Those lines of the data that hold the word "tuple" are to be copied out.

━━ Given entries

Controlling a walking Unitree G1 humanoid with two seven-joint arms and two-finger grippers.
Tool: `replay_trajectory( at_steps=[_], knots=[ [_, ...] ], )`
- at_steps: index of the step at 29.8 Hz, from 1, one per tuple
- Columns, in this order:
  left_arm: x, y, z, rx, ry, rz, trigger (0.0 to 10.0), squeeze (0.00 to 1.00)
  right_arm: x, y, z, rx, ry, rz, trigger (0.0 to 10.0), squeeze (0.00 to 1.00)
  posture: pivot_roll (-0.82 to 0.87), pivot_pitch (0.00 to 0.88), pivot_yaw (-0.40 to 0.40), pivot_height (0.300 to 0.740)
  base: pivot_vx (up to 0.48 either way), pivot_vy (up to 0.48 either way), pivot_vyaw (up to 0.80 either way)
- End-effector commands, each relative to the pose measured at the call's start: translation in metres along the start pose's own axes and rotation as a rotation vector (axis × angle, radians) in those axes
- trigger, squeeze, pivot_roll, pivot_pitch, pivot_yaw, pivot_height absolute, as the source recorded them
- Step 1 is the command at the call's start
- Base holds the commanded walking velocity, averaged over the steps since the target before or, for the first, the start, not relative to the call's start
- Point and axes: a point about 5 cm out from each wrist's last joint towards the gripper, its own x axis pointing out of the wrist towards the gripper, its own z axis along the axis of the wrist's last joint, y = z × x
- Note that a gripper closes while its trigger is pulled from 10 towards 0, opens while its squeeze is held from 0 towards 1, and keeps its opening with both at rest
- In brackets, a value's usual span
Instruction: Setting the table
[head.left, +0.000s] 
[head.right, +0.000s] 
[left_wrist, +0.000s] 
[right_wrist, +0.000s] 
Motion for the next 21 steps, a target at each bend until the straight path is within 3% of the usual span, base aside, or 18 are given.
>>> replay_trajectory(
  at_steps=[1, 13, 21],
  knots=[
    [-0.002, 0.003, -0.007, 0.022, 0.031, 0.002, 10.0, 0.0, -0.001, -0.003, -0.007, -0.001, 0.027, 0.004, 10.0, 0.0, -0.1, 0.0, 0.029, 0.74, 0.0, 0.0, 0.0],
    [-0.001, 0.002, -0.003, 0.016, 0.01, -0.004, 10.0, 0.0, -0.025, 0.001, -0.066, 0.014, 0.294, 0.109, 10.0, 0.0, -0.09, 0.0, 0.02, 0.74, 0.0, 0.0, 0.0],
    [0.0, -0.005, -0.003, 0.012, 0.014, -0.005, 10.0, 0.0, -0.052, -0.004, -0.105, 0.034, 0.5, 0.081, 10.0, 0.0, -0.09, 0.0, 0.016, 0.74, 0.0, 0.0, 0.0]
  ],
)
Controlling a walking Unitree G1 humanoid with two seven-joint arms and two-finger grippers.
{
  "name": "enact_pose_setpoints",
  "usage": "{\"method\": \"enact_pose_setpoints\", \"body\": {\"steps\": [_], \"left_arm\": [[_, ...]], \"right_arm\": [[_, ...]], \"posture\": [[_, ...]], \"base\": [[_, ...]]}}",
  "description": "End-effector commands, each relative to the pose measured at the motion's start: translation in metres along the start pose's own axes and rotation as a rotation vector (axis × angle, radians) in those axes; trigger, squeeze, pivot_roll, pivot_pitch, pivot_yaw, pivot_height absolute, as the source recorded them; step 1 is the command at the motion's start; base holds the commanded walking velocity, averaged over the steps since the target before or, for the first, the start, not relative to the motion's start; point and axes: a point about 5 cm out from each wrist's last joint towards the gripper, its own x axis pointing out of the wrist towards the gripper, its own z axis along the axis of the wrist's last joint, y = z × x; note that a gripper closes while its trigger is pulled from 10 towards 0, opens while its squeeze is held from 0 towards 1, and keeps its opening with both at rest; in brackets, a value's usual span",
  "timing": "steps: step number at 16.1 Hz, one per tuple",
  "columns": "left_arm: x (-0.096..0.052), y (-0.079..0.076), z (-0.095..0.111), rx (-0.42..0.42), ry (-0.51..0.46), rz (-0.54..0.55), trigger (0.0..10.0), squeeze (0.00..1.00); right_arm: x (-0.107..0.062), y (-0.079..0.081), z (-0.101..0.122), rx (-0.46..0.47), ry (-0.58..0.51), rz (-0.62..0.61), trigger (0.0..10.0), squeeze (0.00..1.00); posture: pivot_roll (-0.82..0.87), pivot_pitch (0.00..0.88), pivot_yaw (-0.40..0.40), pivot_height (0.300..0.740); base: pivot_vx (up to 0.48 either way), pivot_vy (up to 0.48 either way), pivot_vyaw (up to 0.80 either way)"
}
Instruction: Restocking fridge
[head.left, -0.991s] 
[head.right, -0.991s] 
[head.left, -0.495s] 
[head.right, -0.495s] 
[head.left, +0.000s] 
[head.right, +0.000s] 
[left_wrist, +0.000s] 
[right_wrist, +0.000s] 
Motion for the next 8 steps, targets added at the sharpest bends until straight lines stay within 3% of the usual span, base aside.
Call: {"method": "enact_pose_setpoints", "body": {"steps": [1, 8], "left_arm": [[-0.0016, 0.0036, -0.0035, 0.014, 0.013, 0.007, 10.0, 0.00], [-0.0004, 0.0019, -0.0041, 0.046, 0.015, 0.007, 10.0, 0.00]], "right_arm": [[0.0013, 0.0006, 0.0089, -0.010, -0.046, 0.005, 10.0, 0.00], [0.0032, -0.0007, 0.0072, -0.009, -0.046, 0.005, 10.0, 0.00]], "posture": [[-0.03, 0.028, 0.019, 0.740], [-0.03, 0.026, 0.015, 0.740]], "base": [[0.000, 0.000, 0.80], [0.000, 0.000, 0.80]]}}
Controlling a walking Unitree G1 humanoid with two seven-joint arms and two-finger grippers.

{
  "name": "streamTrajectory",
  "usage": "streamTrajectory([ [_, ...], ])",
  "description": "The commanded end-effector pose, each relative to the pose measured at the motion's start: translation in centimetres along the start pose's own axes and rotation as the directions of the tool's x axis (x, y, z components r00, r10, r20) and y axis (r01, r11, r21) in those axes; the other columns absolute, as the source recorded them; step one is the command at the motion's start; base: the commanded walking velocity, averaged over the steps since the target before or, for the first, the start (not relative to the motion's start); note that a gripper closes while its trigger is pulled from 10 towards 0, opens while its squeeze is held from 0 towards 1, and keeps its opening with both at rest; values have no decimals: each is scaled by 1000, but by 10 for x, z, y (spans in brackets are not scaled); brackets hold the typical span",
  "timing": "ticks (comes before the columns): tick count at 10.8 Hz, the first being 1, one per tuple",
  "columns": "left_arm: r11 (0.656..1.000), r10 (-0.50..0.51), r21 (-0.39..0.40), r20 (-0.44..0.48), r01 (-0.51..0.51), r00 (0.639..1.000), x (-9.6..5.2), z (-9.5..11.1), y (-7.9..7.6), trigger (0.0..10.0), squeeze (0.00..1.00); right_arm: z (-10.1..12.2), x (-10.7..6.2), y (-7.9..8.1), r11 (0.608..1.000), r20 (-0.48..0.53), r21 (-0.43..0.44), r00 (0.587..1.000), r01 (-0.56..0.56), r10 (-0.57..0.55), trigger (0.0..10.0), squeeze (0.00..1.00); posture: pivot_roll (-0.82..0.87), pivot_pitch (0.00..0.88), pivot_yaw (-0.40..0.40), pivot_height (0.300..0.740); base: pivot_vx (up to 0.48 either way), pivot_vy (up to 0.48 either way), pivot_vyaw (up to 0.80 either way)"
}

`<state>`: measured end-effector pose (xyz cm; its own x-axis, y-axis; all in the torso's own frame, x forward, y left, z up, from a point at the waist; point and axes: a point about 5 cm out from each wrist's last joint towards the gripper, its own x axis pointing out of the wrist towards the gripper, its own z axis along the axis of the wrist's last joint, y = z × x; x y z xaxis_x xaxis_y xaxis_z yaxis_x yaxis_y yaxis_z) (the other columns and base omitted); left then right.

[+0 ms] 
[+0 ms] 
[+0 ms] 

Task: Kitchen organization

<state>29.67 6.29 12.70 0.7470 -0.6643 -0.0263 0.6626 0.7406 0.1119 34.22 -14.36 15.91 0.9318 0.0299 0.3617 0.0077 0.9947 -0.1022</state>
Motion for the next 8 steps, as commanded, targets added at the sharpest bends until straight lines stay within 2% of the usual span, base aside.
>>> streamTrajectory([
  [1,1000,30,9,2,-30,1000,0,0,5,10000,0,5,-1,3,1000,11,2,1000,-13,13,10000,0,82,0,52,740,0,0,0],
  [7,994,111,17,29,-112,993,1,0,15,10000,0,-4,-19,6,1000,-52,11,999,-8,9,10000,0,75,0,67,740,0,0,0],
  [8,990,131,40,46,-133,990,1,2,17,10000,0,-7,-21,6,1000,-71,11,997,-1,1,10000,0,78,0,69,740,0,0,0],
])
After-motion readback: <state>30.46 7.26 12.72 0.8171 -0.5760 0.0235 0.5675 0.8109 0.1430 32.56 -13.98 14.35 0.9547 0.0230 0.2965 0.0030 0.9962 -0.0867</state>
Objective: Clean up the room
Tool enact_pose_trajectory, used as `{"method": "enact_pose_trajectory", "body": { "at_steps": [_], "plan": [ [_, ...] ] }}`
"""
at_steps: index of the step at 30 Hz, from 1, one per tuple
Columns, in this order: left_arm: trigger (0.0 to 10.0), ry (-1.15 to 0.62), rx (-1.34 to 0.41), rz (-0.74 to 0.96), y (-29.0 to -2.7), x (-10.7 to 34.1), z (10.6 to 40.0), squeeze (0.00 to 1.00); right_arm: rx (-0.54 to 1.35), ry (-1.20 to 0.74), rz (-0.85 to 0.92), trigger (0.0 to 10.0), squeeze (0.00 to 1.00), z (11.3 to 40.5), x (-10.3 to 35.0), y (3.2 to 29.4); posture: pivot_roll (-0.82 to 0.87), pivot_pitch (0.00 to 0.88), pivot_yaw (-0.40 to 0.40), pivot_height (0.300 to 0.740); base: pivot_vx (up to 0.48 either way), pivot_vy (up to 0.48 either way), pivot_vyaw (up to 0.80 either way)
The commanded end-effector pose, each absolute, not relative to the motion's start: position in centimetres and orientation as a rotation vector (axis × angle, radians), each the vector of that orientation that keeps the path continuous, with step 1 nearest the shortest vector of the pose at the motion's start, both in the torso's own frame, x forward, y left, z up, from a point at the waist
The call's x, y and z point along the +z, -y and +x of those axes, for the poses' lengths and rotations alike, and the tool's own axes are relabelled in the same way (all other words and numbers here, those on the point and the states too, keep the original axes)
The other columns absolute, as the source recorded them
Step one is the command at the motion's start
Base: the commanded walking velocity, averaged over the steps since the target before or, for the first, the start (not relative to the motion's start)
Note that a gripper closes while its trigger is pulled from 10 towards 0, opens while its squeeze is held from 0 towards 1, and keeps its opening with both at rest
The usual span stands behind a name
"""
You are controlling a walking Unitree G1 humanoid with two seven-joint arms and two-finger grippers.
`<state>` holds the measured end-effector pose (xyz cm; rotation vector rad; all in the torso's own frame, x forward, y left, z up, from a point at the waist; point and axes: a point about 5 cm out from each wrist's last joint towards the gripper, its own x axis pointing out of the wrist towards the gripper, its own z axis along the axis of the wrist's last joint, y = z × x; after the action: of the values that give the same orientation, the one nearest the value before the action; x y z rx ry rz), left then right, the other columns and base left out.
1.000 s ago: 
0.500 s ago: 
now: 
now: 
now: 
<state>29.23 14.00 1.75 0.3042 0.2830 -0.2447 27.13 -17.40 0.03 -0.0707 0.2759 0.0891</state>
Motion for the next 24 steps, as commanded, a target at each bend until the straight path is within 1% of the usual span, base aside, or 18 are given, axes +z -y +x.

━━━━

### Solution below:
- at_steps: index of the step at 29.8 Hz, from 1, one per tuple
  "timing": "steps: step number at 16.1 Hz, one per tuple",
  "timing": "ticks (comes before the columns): tick count at 10.8 Hz, the first being 1, one per tuple",
at_steps: index of the step at 30 Hz, from 1, one per tuple

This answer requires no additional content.